Supplied entries below:
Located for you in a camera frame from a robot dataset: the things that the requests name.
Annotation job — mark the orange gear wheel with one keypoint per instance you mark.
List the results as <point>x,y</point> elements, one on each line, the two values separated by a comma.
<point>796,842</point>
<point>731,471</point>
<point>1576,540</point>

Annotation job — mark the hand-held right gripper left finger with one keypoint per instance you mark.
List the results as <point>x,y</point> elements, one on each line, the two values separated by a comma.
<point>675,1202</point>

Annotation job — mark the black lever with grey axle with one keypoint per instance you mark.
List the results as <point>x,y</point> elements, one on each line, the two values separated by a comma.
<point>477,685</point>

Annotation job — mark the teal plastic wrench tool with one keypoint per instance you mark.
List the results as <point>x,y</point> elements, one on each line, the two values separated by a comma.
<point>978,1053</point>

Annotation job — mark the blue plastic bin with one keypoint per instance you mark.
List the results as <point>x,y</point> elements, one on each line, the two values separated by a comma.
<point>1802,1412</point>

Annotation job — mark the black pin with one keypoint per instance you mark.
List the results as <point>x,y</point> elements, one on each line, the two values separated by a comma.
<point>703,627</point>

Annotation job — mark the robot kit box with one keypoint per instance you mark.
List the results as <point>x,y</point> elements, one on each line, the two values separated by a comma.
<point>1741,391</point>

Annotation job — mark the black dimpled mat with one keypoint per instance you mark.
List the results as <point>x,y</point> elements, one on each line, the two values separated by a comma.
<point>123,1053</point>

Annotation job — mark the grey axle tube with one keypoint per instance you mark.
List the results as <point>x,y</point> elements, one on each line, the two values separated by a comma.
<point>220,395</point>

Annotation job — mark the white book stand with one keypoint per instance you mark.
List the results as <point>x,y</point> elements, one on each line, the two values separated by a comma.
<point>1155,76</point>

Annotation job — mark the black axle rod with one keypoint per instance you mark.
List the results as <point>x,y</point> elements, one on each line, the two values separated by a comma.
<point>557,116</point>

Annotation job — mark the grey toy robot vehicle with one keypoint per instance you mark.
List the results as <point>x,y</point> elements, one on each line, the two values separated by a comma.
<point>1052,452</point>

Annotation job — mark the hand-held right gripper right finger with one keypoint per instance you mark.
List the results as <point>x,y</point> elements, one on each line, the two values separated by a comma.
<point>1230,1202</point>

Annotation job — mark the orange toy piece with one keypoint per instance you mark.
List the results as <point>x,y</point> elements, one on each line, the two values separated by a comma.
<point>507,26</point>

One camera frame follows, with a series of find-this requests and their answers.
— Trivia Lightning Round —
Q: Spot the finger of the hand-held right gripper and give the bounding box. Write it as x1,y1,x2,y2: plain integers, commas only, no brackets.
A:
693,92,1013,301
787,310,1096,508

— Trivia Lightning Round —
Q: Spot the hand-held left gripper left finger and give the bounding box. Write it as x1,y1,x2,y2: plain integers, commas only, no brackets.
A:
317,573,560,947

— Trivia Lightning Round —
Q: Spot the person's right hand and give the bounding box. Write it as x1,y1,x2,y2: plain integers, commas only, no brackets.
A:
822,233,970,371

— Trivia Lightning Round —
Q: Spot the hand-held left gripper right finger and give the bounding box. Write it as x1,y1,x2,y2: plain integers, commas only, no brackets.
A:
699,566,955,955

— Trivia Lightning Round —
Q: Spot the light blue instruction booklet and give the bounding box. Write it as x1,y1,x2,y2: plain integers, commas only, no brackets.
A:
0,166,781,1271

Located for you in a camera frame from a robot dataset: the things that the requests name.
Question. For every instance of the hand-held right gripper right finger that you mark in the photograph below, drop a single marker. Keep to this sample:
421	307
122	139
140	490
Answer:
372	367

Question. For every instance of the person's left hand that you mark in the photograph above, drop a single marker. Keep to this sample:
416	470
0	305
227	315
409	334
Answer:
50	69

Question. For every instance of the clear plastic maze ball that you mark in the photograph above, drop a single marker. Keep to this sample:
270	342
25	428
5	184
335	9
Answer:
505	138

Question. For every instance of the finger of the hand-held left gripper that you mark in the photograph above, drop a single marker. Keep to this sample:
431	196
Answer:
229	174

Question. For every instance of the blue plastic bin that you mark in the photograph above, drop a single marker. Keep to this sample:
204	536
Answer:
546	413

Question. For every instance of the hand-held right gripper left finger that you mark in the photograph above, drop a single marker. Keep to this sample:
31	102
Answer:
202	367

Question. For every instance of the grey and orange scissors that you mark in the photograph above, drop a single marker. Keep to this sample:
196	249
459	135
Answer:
End of Supplied entries.
▶ Work order
Only the lines above, from the first through the one holding "Annotation job — mark the black pin", are to be output, and they must be copied exactly.

▶ Output below
Located for you in a camera frame from a robot dataset: the things that the requests name.
Annotation job — mark the orange gear wheel with one keypoint per instance you mark.
List the results as <point>x,y</point> elements, one on each line, the two values separated by a comma.
<point>796,842</point>
<point>731,471</point>
<point>1576,540</point>

Annotation job — mark the hand-held right gripper left finger with one keypoint per instance you mark.
List the results as <point>x,y</point> elements, one on each line, the two values separated by a comma.
<point>675,1202</point>

Annotation job — mark the black lever with grey axle with one keypoint per instance you mark.
List the results as <point>x,y</point> elements, one on each line, the two values separated by a comma.
<point>477,685</point>

Annotation job — mark the teal plastic wrench tool with one keypoint per instance you mark.
List the results as <point>x,y</point> elements, one on each line, the two values separated by a comma.
<point>978,1053</point>

Annotation job — mark the blue plastic bin with one keypoint per instance you mark.
List the results as <point>x,y</point> elements, one on each line, the two values separated by a comma.
<point>1802,1412</point>

Annotation job — mark the black pin with one keypoint per instance you mark.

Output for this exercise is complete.